┌──

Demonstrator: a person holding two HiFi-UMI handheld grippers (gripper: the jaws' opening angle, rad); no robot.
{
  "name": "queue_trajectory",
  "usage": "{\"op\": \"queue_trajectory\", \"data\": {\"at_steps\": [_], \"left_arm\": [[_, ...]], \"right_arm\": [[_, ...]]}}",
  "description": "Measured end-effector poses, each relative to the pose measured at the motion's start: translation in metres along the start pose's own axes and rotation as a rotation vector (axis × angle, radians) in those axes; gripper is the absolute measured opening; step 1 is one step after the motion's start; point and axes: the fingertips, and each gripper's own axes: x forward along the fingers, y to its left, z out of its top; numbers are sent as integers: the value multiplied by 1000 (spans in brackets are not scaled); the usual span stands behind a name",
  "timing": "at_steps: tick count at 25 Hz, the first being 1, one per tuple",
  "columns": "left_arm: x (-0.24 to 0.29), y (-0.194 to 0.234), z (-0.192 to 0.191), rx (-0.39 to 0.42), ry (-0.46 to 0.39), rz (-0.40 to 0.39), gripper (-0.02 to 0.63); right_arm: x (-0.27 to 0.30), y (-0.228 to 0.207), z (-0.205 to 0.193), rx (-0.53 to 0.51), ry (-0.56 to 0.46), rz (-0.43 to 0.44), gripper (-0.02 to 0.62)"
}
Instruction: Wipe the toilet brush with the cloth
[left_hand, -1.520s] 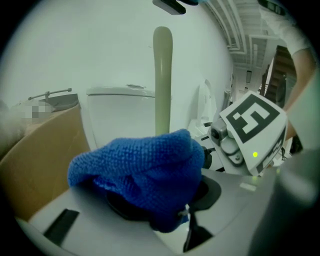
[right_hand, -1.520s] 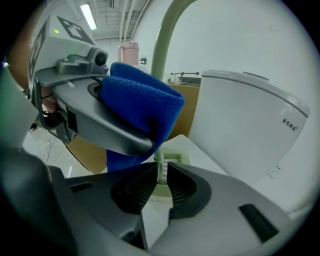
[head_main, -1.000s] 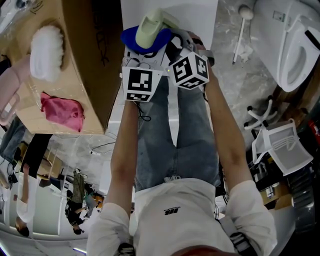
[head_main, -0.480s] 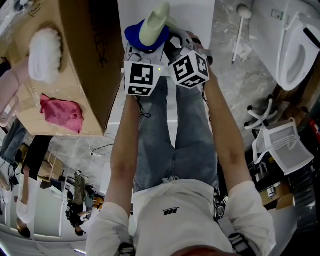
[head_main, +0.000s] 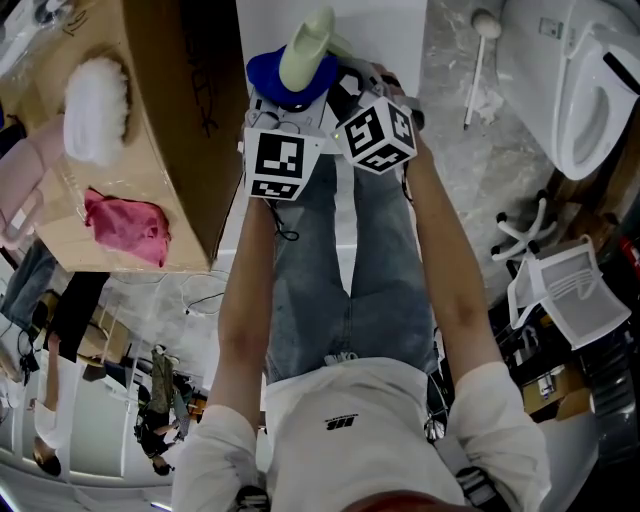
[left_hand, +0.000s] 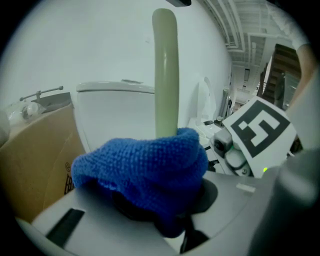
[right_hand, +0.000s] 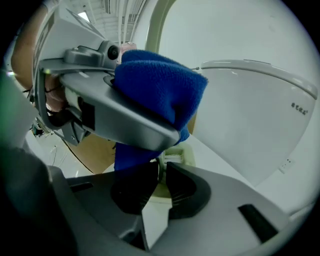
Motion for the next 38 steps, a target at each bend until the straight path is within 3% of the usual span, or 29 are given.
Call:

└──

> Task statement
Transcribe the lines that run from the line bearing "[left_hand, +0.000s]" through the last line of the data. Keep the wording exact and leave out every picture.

> Answer to this exercise
[left_hand, +0.000s] 
[right_hand, +0.000s] 
Motion for the next 38 steps, a target at each bend until the straight path is within 3% of the usual span, or 29 are given.
Call:

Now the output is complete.